アルベニス【グラナダ】の「ミ」は♮(e)か♭(es)か?

アルベニスの「グラナダ」

「皆さんご存知の」と言ってしまってもいいくらい、特にギターではそのくらいスタンダードな曲です。

さて、ここで突然ですが、皆さん誰の編曲で弾かれてますか?
色々な人が編曲されてますし、俺編(自編)という方も多いのではないでしょうか。

自分で編曲された方は既にお気づきかもしれませんが、

f moll(原調で)に転調してから10小節目(属7のところ)の「ミ」のことです。
小節頭の「ミ」はもちろんナチュラルとして、次の三拍目頭の「ミ」が「e」か「es」か?

という話をしたいと思います。

動画で検証

「es」の方

「e」の方

上記の動画のようにピアノの楽譜ですとそのまま「ミ」になっている版が多いようです。


音楽理論的にはどうなん?

じゃあ「ミ」じゃん!と言いたいところですが、ピアノでも♭で弾いている人が結構いるんですよね。

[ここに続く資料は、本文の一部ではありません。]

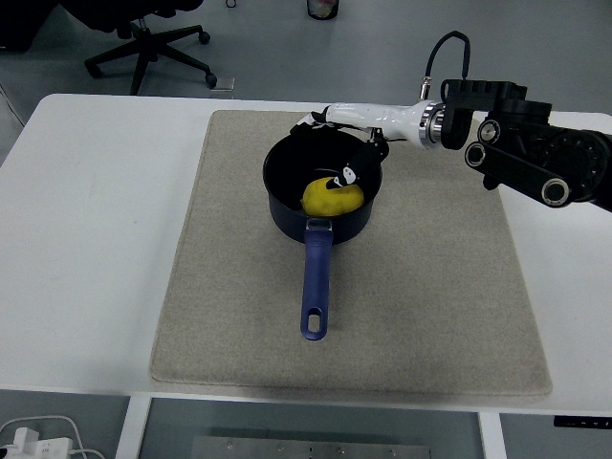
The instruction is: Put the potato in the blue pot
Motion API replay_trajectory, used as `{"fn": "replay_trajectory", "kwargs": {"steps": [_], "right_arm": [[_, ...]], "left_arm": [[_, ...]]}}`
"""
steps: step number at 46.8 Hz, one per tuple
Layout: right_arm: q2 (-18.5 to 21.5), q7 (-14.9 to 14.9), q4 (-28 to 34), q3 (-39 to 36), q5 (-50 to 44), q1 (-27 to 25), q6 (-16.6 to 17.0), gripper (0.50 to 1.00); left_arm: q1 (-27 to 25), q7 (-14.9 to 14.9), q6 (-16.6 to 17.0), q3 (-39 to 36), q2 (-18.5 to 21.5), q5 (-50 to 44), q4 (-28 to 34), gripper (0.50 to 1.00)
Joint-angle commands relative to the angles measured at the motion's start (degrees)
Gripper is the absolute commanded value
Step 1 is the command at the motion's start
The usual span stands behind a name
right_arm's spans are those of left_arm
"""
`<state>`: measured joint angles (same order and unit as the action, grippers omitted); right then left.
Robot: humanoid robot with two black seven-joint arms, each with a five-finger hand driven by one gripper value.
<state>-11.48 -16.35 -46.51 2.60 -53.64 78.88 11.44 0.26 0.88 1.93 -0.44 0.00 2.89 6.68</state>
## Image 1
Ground white table leg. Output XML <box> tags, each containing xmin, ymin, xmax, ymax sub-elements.
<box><xmin>477</xmin><ymin>410</ymin><xmax>508</xmax><ymax>459</ymax></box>
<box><xmin>116</xmin><ymin>395</ymin><xmax>153</xmax><ymax>459</ymax></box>

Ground black table control panel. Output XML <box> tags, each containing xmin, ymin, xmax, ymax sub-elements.
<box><xmin>553</xmin><ymin>415</ymin><xmax>606</xmax><ymax>428</ymax></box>

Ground black bin with light contents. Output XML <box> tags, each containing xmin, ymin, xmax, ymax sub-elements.
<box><xmin>305</xmin><ymin>0</ymin><xmax>339</xmax><ymax>21</ymax></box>

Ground white power strip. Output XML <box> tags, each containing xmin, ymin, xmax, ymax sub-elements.
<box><xmin>0</xmin><ymin>426</ymin><xmax>73</xmax><ymax>459</ymax></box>

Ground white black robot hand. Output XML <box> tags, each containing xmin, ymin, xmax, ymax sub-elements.
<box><xmin>289</xmin><ymin>101</ymin><xmax>425</xmax><ymax>192</ymax></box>

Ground black office chair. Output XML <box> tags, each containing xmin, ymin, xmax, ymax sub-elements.
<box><xmin>59</xmin><ymin>0</ymin><xmax>219</xmax><ymax>97</ymax></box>

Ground grey beige table mat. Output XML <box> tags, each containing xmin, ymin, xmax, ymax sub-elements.
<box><xmin>149</xmin><ymin>109</ymin><xmax>554</xmax><ymax>397</ymax></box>

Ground grey metal plate with screws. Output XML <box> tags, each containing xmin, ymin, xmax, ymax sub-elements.
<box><xmin>191</xmin><ymin>435</ymin><xmax>434</xmax><ymax>459</ymax></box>

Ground white power cable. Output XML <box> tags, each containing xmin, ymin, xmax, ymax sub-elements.
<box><xmin>0</xmin><ymin>414</ymin><xmax>104</xmax><ymax>459</ymax></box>

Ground blue pot with handle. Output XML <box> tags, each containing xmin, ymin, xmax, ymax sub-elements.
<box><xmin>262</xmin><ymin>128</ymin><xmax>384</xmax><ymax>341</ymax></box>

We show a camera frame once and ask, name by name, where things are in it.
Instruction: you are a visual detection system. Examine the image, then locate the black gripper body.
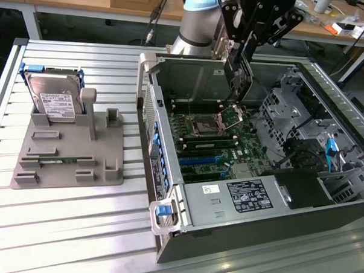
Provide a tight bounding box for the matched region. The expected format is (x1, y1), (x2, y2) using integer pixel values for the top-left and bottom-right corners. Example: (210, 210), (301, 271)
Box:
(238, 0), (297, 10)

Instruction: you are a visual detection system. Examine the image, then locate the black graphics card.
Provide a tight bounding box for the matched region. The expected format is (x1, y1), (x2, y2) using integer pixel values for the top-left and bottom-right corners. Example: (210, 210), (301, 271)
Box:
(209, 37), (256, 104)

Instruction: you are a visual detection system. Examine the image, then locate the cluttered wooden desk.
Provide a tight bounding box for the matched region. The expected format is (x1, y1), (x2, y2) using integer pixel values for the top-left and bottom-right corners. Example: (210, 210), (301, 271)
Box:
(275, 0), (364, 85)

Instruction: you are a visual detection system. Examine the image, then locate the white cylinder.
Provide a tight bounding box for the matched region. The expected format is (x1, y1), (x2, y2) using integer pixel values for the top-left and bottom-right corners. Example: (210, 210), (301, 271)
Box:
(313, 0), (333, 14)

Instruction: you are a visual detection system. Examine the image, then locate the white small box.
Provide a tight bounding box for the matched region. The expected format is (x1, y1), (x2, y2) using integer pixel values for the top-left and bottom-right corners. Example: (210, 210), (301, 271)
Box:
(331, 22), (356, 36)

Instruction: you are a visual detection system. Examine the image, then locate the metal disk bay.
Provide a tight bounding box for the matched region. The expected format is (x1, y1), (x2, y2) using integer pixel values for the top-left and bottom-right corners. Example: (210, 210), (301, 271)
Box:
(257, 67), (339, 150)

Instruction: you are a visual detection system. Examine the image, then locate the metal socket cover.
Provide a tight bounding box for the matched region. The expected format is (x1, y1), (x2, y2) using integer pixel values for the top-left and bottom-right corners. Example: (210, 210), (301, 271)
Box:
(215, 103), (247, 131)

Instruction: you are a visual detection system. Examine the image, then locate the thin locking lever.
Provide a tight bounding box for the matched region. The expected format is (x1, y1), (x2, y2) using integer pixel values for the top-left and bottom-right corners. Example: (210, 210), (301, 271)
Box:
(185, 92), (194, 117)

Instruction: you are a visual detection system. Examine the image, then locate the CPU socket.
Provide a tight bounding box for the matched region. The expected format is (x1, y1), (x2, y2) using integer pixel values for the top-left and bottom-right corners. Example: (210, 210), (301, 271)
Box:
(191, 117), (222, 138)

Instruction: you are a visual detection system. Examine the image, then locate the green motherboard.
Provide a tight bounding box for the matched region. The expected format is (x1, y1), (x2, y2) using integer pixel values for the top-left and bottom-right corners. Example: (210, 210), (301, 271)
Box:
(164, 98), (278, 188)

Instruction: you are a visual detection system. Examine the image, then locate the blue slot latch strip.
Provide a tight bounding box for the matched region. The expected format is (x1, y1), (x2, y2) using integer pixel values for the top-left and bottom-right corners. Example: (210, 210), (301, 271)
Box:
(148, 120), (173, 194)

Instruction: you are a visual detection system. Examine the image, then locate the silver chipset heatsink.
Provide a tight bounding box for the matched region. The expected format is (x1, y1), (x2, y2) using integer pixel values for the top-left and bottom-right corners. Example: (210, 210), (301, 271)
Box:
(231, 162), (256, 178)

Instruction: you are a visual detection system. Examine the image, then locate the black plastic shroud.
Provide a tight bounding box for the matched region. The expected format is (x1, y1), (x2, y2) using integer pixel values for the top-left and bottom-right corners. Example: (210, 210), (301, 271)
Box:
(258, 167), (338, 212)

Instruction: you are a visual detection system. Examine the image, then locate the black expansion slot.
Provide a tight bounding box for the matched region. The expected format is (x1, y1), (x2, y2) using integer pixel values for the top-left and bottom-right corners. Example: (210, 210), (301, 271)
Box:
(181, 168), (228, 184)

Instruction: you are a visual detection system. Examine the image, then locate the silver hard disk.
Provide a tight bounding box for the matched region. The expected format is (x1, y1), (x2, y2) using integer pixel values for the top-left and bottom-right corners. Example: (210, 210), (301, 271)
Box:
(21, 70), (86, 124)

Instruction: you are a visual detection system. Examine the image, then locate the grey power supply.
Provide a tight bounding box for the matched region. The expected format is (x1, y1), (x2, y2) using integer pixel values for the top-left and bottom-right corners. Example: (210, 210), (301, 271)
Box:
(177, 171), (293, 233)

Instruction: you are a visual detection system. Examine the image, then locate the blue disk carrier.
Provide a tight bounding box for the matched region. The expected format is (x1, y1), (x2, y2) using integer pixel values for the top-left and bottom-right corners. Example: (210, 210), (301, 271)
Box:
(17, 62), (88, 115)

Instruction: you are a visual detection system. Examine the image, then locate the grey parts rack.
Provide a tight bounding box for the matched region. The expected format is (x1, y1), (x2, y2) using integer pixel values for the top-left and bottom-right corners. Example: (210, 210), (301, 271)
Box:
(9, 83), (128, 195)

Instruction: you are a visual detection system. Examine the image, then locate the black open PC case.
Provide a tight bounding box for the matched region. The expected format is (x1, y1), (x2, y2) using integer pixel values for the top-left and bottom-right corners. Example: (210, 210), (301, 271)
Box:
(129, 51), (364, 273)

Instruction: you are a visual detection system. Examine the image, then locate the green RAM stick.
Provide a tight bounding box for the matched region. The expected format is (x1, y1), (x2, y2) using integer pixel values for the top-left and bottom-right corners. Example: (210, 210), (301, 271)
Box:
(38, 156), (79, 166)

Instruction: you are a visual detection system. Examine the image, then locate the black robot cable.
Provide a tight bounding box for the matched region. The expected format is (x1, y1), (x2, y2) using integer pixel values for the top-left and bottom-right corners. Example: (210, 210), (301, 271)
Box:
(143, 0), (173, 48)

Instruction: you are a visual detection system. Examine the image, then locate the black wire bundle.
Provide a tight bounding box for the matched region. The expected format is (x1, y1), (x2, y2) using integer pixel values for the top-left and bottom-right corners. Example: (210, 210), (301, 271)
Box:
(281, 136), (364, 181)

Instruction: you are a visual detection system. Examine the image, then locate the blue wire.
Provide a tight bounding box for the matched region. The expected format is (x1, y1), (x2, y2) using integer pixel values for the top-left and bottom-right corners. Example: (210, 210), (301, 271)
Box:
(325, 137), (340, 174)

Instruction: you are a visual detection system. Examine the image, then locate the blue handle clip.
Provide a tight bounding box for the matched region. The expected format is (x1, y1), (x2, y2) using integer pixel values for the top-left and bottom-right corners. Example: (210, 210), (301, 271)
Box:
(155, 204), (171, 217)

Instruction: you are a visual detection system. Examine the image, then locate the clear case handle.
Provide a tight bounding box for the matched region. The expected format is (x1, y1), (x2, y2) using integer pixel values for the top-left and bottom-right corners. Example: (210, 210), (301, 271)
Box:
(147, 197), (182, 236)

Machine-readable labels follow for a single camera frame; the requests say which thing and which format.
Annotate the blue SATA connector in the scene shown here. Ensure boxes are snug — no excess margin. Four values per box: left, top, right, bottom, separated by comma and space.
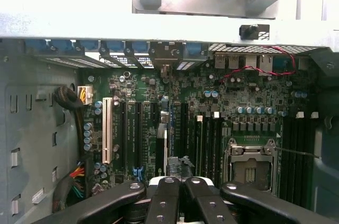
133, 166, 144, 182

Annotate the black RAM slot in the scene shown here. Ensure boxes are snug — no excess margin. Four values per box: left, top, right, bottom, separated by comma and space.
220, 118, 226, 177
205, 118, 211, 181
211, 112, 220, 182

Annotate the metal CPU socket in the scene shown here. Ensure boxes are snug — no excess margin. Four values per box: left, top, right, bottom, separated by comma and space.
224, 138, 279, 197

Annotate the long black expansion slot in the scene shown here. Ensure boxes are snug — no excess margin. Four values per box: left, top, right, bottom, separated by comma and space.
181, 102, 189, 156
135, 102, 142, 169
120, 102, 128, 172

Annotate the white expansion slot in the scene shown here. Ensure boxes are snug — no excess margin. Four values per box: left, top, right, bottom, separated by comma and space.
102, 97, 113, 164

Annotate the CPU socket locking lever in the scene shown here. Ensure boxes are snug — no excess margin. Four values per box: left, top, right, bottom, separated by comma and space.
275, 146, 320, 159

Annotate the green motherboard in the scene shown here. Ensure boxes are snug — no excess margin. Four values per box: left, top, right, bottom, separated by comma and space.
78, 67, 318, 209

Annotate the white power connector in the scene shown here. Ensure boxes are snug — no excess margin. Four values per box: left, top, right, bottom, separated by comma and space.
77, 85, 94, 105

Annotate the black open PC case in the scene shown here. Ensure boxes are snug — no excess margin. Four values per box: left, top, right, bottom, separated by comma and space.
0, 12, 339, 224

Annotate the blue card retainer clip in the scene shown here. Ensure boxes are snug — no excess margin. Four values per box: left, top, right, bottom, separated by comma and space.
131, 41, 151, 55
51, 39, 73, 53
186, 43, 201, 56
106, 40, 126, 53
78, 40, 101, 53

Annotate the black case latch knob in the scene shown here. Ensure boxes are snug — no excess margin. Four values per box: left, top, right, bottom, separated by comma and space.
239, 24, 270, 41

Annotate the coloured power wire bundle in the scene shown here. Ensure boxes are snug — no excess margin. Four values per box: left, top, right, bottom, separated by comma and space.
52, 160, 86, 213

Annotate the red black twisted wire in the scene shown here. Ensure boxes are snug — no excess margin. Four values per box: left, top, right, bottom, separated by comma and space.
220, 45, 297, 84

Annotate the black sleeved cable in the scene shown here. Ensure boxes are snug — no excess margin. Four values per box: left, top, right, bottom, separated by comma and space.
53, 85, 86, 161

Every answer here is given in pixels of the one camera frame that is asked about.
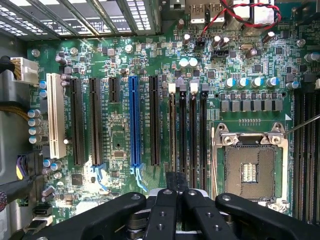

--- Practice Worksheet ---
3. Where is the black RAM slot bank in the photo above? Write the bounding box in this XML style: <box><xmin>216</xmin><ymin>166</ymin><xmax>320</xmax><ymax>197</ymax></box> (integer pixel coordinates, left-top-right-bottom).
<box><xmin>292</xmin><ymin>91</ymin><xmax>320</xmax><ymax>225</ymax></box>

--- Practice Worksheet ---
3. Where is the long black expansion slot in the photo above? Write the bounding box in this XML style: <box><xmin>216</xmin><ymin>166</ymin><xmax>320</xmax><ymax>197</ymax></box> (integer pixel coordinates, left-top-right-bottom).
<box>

旋律的には、次の小節の主和音五度にミ→レ♭→ドと解決しますので、ミは♭にして増二度を避けた方が流れは良いように思われます。

しかし、曲の背景や曲名などを考えると、あえてナチュラルにしている可能性も少なくありません。


ギターとかはどうなん?

そんなわけで、ちょっと気になりましたのでYouTube(便利ですねぇ)で検索してみましたところ、どうもギターは「es」で弾かれている方が多いようですね。

セゴビアロメロあたりは「es」、マリア・ルイサ・アニードクローニンゲンギターデュオあたりが「e」でした。

ちなみに、スペインの指揮者、作曲家のRafael Frühbeck de Burgosが管弦楽に編曲しているのですが、そちらは「e」になっておりました。

そんな私は「e」に一票。でも自分が弾くなら「es」にしちゃうかも。